- Given information -
---------------

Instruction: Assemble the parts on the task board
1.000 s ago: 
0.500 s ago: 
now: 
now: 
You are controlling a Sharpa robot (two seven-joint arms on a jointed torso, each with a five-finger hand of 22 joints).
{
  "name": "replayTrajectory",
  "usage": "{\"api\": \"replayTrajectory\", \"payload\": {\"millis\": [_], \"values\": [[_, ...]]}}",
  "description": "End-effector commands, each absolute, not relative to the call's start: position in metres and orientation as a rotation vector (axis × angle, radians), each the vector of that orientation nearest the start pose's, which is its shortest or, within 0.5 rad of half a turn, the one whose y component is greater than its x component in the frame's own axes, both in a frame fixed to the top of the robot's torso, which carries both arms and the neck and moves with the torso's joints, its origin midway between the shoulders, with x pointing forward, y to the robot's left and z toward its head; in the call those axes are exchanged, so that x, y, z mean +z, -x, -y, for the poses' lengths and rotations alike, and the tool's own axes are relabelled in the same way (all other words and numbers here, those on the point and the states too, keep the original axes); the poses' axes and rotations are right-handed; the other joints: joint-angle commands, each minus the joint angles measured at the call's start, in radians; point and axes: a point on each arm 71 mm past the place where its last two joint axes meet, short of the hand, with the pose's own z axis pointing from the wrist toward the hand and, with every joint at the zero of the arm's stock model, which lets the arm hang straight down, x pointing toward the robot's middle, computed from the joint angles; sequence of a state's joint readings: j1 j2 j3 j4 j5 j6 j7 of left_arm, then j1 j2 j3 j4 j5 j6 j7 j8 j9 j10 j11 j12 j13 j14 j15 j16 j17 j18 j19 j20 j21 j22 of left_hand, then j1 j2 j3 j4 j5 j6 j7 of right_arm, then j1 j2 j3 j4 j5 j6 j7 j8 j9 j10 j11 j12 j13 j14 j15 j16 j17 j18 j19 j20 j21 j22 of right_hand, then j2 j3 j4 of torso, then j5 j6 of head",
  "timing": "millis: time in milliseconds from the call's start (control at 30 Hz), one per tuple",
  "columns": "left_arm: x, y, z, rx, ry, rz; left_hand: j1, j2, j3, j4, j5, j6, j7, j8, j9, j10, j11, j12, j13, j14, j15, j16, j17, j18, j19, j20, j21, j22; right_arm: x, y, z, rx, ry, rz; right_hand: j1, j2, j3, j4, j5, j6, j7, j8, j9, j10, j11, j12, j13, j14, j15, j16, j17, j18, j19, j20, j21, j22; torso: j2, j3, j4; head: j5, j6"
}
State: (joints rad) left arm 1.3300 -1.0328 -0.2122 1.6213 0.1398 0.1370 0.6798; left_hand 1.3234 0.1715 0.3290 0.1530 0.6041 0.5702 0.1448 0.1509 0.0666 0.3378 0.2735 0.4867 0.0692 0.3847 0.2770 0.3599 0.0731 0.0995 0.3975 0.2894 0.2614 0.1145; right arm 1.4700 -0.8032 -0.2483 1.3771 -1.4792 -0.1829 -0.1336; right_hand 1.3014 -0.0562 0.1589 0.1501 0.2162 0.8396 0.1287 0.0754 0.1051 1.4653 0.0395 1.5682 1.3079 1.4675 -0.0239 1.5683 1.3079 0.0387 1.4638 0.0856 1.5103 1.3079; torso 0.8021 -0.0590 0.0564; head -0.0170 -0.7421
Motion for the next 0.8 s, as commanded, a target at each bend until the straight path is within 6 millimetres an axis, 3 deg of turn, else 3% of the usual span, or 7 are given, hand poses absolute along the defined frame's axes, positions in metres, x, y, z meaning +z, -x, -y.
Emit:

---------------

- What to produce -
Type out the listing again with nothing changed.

- Task response -
Instruction: Assemble the parts on the task board
1.000 s ago: 
0.500 s ago: 
now: 
now: 
You are controlling a Sharpa robot (two seven-joint arms on a jointed torso, each with a five-finger hand of 22 joints).
{
  "name": "replayTrajectory",
  "usage": "{\"api\": \"replayTrajectory\", \"payload\": {\"millis\": [_], \"values\": [[_, ...]]}}",
  "description": "End-effector commands, each absolute, not relative to the call's start: position in metres and orientation as a rotation vector (axis × angle, radians), each the vector of that orientation nearest the start pose's, which is its shortest or, within 0.5 rad of half a turn, the one whose y component is greater than its x component in the frame's own axes, both in a frame fixed to the top of the robot's torso, which carries both arms and the neck and moves with the torso's joints, its origin midway between the shoulders, with x pointing forward, y to the robot's left and z toward its head; in the call those axes are exchanged, so that x, y, z mean +z, -x, -y, for the poses' lengths and rotations alike, and the tool's own axes are relabelled in the same way (all other words and numbers here, those on the point and the states too, keep the original axes); the poses' axes and rotations are right-handed; the other joints: joint-angle commands, each minus the joint angles measured at the call's start, in radians; point and axes: a point on each arm 71 mm past the place where its last two joint axes meet, short of the hand, with the pose's own z axis pointing from the wrist toward the hand and, with every joint at the zero of the arm's stock model, which lets the arm hang straight down, x pointing toward the robot's middle, computed from the joint angles; sequence of a state's joint readings: j1 j2 j3 j4 j5 j6 j7 of left_arm, then j1 j2 j3 j4 j5 j6 j7 j8 j9 j10 j11 j12 j13 j14 j15 j16 j17 j18 j19 j20 j21 j22 of left_hand, then j1 j2 j3 j4 j5 j6 j7 of right_arm, then j1 j2 j3 j4 j5 j6 j7 j8 j9 j10 j11 j12 j13 j14 j15 j16 j17 j18 j19 j20 j21 j22 of right_hand, then j2 j3 j4 of torso, then j5 j6 of head",
  "timing": "millis: time in milliseconds from the call's start (control at 30 Hz), one per tuple",
  "columns": "left_arm: x, y, z, rx, ry, rz; left_hand: j1, j2, j3, j4, j5, j6, j7, j8, j9, j10, j11, j12, j13, j14, j15, j16, j17, j18, j19, j20, j21, j22; right_arm: x, y, z, rx, ry, rz; right_hand: j1, j2, j3, j4, j5, j6, j7, j8, j9, j10, j11, j12, j13, j14, j15, j16, j17, j18, j19, j20, j21, j22; torso: j2, j3, j4; head: j5, j6"
}
State: (joints rad) left arm 1.3300 -1.0328 -0.2122 1.6213 0.1398 0.1370 0.6798; left_hand 1.3234 0.1715 0.3290 0.1530 0.6041 0.5702 0.1448 0.1509 0.0666 0.3378 0.2735 0.4867 0.0692 0.3847 0.2770 0.3599 0.0731 0.0995 0.3975 0.2894 0.2614 0.1145; right arm 1.4700 -0.8032 -0.2483 1.3771 -1.4792 -0.1829 -0.1336; right_hand 1.3014 -0.0562 0.1589 0.1501 0.2162 0.8396 0.1287 0.0754 0.1051 1.4653 0.0395 1.5682 1.3079 1.4675 -0.0239 1.5683 1.3079 0.0387 1.4638 0.0856 1.5103 1.3079; torso 0.8021 -0.0590 0.0564; head -0.0170 -0.7421
Motion for the next 0.8 s, as commanded, a target at each bend until the straight path is within 6 millimetres an axis, 3 deg of turn, else 3% of the usual span, or 7 are given, hand poses absolute along the defined frame's axes, positions in metres, x, y, z meaning +z, -x, -y.
Emit:

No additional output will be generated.